> WORK REQUIRED
Set down only what runs from the line containing "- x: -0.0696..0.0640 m" through the last line of the data, exactly as it reads.
━━━ DATA BELOW ━━━
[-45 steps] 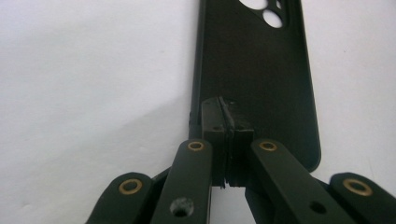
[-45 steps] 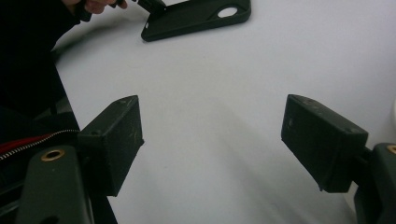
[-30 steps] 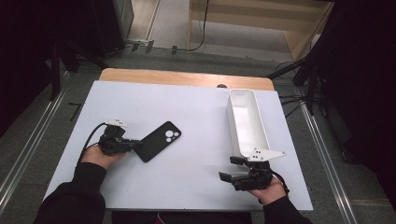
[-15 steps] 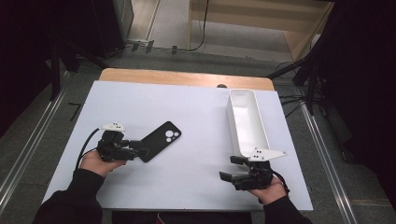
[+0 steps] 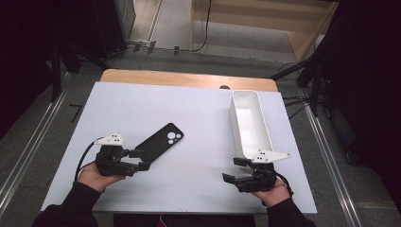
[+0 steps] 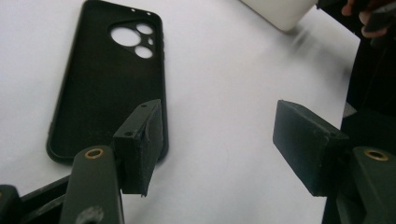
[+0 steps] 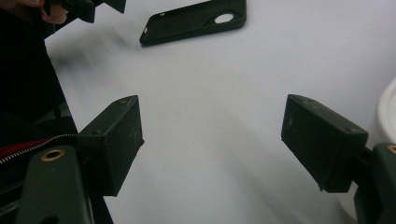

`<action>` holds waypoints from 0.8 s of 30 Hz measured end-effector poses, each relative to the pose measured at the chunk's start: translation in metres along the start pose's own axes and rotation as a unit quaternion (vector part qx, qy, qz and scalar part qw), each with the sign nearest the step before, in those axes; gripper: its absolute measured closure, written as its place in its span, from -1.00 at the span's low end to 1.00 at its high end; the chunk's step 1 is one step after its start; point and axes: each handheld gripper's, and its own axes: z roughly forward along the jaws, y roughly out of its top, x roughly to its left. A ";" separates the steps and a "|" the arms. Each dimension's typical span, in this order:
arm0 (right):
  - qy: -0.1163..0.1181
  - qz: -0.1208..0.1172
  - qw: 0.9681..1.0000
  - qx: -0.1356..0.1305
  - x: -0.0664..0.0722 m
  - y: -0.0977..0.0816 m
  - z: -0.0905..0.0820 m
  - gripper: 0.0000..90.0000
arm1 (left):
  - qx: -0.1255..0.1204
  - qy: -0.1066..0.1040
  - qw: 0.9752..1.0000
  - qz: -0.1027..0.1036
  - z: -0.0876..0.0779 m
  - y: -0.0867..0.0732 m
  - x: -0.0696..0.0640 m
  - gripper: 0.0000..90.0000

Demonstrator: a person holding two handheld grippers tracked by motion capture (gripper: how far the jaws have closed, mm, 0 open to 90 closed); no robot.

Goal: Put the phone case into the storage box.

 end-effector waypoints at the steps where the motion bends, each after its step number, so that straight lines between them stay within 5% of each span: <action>1: 0.000 0.000 1.000 0.000 0.000 0.000 0.000 -0.57 | 0.003 0.003 1.000 0.002 0.000 -0.001 -0.002 -0.28; 9: -0.002 0.002 1.000 0.001 0.000 -0.001 -0.001 -0.58 | -0.002 -0.011 1.000 0.007 -0.003 -0.006 -0.006 -0.53; 24: 0.001 0.004 1.000 -0.001 -0.001 -0.001 -0.001 -0.58 | 0.008 -0.002 1.000 0.008 -0.002 -0.002 -0.001 -0.52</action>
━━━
> EXERCISE ANSWER
  - x: -0.0696..0.0640 m
  - gripper: 0.0000..90.0000

Demonstrator: a person holding two handheld grippers tracked by motion capture (gripper: how far the jaws have closed, mm, 0 open to 90 closed); no robot.

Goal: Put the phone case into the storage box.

 end-effector waypoints at the steps where the motion bends, each after its step number, so that straight lines between them stay within 5% of each span: <action>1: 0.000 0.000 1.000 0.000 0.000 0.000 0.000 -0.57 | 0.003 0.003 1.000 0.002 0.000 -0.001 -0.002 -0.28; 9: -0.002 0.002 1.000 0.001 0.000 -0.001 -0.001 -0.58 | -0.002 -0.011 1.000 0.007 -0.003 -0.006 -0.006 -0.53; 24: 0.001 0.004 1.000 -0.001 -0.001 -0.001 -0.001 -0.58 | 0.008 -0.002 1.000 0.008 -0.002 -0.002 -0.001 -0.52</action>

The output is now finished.